*Information provided*.

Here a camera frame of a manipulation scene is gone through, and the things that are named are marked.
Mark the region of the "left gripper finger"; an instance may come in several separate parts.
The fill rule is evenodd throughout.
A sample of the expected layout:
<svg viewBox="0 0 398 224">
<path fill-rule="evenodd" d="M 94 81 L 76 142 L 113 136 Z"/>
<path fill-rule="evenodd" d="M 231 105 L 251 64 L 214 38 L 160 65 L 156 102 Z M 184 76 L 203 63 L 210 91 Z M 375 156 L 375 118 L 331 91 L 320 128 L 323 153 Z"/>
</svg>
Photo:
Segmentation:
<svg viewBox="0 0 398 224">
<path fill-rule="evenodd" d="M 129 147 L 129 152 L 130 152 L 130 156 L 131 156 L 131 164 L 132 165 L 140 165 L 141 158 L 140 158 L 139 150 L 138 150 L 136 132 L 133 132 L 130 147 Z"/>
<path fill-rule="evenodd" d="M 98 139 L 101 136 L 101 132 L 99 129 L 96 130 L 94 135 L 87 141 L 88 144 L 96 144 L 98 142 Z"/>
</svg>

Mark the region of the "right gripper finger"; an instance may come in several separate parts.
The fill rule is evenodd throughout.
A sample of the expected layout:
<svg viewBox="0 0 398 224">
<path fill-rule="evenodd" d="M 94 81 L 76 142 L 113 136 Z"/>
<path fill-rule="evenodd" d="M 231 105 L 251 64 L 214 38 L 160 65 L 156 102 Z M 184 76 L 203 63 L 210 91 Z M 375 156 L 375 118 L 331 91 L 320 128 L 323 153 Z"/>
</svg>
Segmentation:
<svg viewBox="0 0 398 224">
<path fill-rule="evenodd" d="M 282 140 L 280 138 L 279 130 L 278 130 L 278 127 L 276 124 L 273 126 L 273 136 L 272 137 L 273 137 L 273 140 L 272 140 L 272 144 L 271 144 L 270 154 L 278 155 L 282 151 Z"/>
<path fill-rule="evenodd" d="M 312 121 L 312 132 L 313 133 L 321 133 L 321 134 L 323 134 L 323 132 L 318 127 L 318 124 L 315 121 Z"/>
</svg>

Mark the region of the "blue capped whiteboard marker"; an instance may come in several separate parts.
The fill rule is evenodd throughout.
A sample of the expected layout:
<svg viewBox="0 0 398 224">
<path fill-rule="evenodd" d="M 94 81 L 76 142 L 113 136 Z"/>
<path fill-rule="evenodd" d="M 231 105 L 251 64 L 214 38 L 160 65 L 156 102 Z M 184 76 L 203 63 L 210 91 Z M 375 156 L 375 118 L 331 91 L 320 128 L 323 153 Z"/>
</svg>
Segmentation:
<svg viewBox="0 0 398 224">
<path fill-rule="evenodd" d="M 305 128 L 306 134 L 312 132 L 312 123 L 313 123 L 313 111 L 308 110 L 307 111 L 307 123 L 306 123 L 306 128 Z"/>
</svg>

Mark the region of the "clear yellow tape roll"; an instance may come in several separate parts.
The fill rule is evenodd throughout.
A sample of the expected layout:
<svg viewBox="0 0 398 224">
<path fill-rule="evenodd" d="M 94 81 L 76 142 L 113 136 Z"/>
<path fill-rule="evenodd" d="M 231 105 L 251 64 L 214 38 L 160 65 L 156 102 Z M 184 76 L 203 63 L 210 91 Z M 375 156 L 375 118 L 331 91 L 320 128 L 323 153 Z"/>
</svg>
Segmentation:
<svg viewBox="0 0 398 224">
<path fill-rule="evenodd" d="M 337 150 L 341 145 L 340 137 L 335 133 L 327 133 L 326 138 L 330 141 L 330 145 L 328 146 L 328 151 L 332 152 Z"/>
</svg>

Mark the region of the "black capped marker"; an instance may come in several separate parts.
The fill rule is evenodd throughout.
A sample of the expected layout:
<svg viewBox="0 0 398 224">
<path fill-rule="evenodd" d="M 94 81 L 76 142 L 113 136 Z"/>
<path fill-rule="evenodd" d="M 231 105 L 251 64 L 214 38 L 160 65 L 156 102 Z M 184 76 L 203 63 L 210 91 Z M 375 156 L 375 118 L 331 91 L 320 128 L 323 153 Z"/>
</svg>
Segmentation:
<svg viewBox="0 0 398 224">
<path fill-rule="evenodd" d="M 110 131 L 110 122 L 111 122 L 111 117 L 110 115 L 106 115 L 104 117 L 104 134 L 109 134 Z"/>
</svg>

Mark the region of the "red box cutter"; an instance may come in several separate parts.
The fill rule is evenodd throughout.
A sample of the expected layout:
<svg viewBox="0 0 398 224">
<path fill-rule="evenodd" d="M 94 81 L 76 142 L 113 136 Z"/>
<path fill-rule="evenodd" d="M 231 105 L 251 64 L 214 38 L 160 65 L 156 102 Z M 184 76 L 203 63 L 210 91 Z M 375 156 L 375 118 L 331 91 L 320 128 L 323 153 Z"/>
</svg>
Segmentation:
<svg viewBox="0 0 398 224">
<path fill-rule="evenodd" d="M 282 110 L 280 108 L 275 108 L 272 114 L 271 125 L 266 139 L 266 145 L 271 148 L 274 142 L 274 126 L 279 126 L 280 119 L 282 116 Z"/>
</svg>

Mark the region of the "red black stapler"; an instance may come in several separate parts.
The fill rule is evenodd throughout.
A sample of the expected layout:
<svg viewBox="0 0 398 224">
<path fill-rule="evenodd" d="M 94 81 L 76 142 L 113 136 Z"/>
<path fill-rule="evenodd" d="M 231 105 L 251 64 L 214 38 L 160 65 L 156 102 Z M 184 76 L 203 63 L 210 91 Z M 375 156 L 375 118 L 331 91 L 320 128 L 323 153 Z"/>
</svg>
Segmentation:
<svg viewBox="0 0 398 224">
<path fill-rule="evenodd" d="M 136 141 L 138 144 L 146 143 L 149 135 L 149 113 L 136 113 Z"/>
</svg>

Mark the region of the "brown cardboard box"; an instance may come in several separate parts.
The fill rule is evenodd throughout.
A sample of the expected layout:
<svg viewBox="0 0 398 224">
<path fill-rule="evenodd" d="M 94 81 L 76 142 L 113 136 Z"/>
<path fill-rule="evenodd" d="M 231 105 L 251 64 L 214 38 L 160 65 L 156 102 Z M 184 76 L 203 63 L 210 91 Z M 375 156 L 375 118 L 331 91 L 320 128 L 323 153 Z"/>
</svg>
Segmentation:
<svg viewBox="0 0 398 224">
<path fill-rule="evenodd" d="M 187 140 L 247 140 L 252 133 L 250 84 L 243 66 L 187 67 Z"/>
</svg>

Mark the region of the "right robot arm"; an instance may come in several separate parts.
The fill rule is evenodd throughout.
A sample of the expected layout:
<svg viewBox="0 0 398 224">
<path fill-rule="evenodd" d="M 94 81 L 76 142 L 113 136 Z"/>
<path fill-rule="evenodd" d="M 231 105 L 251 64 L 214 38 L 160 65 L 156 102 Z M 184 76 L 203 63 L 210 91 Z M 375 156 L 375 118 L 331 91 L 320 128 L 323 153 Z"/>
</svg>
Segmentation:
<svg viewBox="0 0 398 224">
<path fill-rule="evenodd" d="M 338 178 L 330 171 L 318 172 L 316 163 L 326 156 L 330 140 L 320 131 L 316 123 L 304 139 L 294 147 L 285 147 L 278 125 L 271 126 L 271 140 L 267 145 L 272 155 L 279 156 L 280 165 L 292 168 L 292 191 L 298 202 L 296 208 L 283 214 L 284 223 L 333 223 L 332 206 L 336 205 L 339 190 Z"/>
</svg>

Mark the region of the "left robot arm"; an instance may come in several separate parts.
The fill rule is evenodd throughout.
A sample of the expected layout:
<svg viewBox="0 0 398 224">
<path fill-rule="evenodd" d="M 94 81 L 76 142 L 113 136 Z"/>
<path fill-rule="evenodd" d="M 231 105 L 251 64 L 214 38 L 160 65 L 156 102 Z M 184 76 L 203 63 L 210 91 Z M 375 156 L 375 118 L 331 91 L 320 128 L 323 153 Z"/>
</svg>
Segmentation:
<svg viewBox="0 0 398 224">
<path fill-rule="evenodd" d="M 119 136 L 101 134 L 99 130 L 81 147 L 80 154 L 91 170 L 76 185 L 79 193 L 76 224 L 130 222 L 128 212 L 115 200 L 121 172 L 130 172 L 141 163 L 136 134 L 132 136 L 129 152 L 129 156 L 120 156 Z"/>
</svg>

*Problem to solve*.
I need every line of the material that includes "left", so please copy them out.

*Exercise answer*.
Mark the region of the "left gripper finger"; an instance may come in several separate parts.
Mark the region of the "left robot arm"; an instance may come in several separate parts.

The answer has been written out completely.